Primary visual cortex (V1) forms the initial cortical representation of objects and events in our visual environment, and it distributes information about that representation to higher cortical areas within the visual hierarchy. Decades of work have established tight linkages between neural activity occurring in V1 and features comprising the retinal image, but it remains debatable how that activity relates to perceptual decisions. An actively debated question is the extent to which V1 responses determine, on a trial-by-trial basis, perceptual choices made by observers. By inspecting the population activity of V1 from human observers engaged in a difficult visual discrimination task, we tested one essential prediction of the deterministic view: choice-related activity, if it exists in V1, and stimulus-related activity should occur in the same neural ensemble of neurons at the same time. Our findings do not support this prediction: while cortical activity signifying the variability in choice behavior was indeed found in V1, that activity was dissociated from activity representing stimulus differences relevant to the task, being advanced in time and carried by a different neural ensemble. The spatiotemporal dynamics of population responses suggest that short-term priors, perhaps formed in higher cortical areas involved in perceptual inference, act to modulate V1 activity prior to stimulus onset without modifying subsequent activity that actually represents stimulus features within V1.


Cortical Correlates of Human Motion Perception Biases

Brett Vintch and Justin L. Gardner
J. Neurosci. 2014;34 2592-2604

理研時代にものすごくお世話になった Justinの論文.

Human sensory perception is not a faithful reproduction of the sensory environment. For example, at low contrast, objects appear to move slower and flicker faster than veridical. Although these biases have been observed robustly, their neural underpinning is unknown, thus suggesting a possible disconnect of the well established link between motion perception and cortical responses. We used functional imaging to examine the encoding of speed in the human cortex at the scale of neuronal populations and asked where and how these biases are encoded. Decoding, voxel population, and forward-encoding analyses revealed biases toward slow speeds and high temporal frequencies at low contrast in the earliest visual cortical regions, matching perception. These findings thus offer a resolution to the disconnect between cortical responses and motion perception in humans. Moreover, biases in speed perception are considered a leading example of Bayesian inference because they can be interpreted as a prior for slow speeds. Therefore, our data suggest that perceptual priors of this sort can be encoded by neural populations in the same early cortical areas that provide sensory evidence.

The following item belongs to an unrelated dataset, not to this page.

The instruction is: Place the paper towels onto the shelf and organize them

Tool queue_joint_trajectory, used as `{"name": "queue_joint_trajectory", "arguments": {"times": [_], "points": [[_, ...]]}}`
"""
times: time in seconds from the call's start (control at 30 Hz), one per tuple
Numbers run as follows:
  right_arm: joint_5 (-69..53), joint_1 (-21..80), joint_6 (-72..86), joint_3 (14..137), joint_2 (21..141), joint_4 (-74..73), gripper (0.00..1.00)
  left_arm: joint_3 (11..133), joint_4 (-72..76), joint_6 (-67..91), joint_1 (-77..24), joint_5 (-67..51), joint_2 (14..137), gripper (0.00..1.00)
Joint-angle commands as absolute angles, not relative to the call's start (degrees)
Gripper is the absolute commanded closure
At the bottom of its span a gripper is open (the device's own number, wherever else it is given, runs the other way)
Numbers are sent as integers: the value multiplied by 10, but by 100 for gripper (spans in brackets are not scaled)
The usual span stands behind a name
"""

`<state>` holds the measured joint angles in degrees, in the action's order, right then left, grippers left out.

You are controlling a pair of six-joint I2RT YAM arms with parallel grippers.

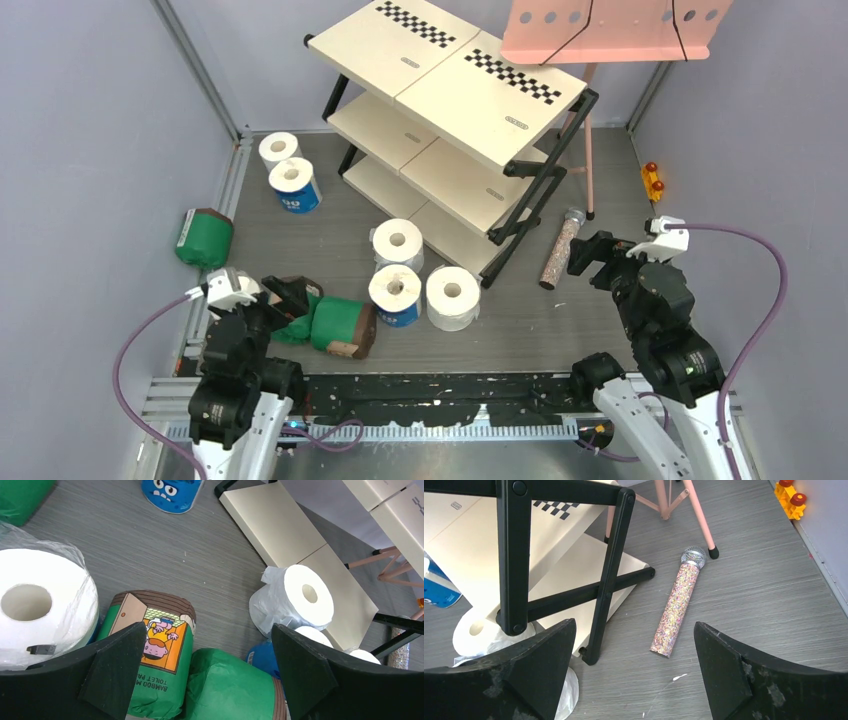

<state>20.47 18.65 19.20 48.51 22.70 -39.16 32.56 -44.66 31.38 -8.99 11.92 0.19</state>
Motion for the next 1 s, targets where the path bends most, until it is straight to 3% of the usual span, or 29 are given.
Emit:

Neural Computations Underlying Arbitration between Model-Based and Model-free Learning

Sang Wan Lee, Shinsuke Shimojo, John P. O'Doherty
Neuron, Volume 81, Issue 3, 687-699, 5 February 2014


There is accumulating neural evidence to support the existence of two distinct systems for guiding action selection, a deliberative “model-based” and a reflexive “model-free” system. However, little is known about how the brain determines which of these systems controls behavior at one moment in time. We provide evidence for an arbitration mechanism that allocates the degree of control over behavior by model-based and model-free systems as a function of the reliability of their respective predictions. We show that the inferior lateral prefrontal and frontopolar cortex encode both reliability signals and the output of a comparison between those signals, implicating these regions in the arbitration process. Moreover, connectivity between these regions and model-free valuation areas is negatively modulated by the degree of model-based control in the arbitrator, suggesting that arbitration may work through modulation of the model-free valuation system when the arbitrator deems that the model-based system should drive behavior.